と、ちょっと得意そうに言いました。そしてお玉で少量の具材とお肉のお出しがたっぷり入った汁をすくって小ばちに入れ、最後におしょう油をサッとまわし入れました。私は少し意表をつかれきょとんとしていると、おじいちゃんは小さな目を大きくして私を見つめ「食べてごらん」と言わんばかりに小きざみに何度もうなずくので、スプーンですくって口にしてみました。するとそれは、本当に本当に美味しくて、私も目を大きくしておじいちゃんに何度もうなずいていました。

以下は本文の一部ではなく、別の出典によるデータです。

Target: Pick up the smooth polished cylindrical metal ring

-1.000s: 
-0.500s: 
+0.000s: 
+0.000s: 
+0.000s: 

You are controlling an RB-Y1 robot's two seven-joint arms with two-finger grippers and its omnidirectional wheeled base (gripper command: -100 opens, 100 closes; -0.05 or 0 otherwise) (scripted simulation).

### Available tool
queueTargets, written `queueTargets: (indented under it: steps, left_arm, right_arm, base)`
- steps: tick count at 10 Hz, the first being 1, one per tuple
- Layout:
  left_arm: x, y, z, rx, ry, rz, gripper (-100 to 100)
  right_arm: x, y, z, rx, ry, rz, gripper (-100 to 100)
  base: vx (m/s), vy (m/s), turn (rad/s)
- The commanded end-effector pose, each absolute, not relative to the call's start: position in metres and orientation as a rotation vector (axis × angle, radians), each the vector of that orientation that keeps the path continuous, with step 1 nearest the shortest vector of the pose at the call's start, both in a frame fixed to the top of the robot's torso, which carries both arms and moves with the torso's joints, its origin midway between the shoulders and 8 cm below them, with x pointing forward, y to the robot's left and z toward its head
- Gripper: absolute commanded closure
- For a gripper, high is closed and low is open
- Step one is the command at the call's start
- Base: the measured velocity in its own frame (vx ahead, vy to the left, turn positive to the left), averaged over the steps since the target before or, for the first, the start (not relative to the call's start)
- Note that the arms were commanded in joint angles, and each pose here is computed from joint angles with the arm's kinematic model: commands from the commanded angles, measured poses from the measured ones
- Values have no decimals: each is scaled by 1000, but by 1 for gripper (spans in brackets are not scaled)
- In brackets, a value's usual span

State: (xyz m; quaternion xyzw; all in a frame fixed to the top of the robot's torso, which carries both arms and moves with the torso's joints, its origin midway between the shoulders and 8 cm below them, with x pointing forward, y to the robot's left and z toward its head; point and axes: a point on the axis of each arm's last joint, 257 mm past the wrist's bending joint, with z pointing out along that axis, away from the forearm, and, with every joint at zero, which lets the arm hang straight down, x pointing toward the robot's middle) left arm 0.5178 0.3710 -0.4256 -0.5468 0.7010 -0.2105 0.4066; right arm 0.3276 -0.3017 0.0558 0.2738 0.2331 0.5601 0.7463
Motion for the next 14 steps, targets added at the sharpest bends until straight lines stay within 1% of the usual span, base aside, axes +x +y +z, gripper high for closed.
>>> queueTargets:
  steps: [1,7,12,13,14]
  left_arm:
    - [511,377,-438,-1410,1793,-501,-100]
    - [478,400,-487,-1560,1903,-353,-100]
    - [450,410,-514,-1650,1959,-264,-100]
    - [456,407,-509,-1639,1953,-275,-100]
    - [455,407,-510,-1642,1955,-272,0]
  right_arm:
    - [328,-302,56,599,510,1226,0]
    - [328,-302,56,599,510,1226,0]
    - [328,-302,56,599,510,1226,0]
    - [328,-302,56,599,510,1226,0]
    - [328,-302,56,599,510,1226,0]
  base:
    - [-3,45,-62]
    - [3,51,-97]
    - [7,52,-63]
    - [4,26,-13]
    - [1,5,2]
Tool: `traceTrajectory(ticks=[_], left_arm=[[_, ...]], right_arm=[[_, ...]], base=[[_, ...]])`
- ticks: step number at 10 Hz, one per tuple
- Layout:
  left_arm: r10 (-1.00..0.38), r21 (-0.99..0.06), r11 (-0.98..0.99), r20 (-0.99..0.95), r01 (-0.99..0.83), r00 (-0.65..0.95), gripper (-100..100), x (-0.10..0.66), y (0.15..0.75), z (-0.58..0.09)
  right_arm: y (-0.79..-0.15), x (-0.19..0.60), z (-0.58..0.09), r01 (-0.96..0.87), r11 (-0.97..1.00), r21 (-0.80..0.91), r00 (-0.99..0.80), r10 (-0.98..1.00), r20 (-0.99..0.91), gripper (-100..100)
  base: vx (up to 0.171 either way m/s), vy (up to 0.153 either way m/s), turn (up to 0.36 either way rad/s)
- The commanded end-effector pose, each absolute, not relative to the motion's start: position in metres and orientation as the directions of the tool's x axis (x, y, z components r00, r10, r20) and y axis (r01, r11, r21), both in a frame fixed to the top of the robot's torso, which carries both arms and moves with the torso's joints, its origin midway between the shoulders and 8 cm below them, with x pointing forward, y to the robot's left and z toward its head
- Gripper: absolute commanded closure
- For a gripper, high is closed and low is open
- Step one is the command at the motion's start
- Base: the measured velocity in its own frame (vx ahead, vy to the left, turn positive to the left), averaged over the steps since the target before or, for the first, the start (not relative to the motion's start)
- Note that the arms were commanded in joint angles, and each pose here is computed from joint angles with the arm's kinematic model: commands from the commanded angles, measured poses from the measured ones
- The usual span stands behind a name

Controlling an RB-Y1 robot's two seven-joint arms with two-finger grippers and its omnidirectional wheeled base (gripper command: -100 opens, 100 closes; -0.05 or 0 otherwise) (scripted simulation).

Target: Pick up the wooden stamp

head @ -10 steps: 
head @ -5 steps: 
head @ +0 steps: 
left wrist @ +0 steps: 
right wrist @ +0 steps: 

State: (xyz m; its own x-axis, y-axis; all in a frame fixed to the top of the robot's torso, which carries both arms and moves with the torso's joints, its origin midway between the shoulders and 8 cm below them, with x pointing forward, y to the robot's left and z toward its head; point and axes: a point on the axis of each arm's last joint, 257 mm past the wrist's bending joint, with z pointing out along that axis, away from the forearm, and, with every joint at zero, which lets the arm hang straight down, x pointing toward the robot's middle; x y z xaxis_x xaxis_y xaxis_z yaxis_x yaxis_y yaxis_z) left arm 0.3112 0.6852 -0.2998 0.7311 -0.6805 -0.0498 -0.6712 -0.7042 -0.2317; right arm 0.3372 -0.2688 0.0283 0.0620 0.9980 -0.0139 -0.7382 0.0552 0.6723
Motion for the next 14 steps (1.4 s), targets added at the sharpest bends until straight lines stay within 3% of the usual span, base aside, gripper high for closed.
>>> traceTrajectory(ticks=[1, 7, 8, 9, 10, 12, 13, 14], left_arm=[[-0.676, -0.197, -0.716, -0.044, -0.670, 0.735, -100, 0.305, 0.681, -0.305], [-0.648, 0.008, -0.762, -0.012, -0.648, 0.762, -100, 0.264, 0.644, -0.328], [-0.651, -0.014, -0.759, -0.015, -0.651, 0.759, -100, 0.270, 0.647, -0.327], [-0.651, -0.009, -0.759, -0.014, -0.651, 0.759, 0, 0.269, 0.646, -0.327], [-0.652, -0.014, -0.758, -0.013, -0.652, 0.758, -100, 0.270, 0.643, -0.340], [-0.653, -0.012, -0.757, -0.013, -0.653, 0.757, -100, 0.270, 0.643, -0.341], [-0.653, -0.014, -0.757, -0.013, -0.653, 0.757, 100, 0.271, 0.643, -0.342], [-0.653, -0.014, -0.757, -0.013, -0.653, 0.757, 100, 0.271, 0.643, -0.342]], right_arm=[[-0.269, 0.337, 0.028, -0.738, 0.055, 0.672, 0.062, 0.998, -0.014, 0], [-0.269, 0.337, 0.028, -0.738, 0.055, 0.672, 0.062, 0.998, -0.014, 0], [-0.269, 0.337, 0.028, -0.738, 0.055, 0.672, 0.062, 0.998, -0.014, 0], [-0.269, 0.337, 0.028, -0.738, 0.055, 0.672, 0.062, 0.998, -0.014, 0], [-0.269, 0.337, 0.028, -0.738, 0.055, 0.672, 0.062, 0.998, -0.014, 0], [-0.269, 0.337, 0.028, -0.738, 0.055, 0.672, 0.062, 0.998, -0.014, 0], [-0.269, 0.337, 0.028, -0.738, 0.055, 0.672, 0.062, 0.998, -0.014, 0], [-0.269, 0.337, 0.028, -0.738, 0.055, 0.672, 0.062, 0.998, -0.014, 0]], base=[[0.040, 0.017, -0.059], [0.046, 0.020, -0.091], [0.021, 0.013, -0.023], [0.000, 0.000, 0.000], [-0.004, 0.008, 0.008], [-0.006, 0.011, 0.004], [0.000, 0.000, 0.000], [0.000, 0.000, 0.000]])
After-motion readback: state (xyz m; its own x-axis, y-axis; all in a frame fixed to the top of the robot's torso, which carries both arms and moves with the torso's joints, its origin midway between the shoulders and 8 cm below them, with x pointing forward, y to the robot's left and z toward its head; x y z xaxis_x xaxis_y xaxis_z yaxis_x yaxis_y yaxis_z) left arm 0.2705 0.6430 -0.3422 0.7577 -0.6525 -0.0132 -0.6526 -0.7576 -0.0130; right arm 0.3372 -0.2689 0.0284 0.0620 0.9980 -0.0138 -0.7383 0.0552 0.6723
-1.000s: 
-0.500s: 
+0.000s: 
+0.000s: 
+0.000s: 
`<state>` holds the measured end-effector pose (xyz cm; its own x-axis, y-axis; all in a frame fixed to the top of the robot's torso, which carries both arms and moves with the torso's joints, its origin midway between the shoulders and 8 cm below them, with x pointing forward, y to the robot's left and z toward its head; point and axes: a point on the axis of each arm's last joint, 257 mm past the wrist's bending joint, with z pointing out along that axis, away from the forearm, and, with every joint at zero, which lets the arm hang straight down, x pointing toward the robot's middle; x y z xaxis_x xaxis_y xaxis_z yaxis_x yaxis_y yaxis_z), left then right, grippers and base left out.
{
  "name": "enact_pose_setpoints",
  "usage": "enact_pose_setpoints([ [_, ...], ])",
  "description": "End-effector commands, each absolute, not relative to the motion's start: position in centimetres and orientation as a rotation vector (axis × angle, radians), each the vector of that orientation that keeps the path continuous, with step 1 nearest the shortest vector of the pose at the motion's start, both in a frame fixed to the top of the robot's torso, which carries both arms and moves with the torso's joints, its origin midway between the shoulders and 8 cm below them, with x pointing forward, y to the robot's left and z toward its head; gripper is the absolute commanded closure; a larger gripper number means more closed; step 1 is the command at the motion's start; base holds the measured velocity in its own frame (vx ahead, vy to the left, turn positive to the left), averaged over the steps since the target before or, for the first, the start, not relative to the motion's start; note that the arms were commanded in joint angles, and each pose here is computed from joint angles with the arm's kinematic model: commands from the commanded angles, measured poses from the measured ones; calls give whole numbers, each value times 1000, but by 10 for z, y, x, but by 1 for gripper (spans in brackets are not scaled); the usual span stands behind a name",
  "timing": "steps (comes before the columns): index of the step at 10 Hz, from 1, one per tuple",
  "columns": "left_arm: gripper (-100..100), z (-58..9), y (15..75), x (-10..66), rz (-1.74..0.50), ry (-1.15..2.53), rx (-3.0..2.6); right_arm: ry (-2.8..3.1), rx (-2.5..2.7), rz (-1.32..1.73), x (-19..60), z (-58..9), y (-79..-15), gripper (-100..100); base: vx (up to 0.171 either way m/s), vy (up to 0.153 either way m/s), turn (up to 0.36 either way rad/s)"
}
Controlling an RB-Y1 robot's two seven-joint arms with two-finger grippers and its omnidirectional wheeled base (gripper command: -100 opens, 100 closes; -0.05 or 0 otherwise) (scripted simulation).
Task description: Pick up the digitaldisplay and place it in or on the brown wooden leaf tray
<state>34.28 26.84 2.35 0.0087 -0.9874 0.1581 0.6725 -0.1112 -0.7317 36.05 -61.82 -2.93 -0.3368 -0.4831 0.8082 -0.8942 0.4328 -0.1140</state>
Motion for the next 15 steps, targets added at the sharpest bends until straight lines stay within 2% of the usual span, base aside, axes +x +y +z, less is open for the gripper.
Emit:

 おしょう油をほんの少し入れただけなのに、お肉の油分と長時間にこんでいたお野菜の甘みに、おしょう油の何とも言えない、いい香りでうっとりする美味しさでした。まるで、じんわり温かい何かが体の中を優しく歩いているような感覚でした。

 それからおじいちゃんがカレーを作り始める時には必ず二人でおしょう油で食べるのですが、一度だけ食べ過ぎて、おばあちゃんに

「あれ?今日のカレー少なめだね」

と言われたので、食べるのは少しだけにしています。でもそれは、「少し」だから美味しいような気もします。おじいちゃんと私の秘密みたいで、少しだけよそって食べるときは、心の奥がクスクス笑っているように、くすぐったい気持ちになるからです。

 カレーライスももちろん好きですが、私はこの「カレーの前」を二人でこっそり食べる時間が大好きです。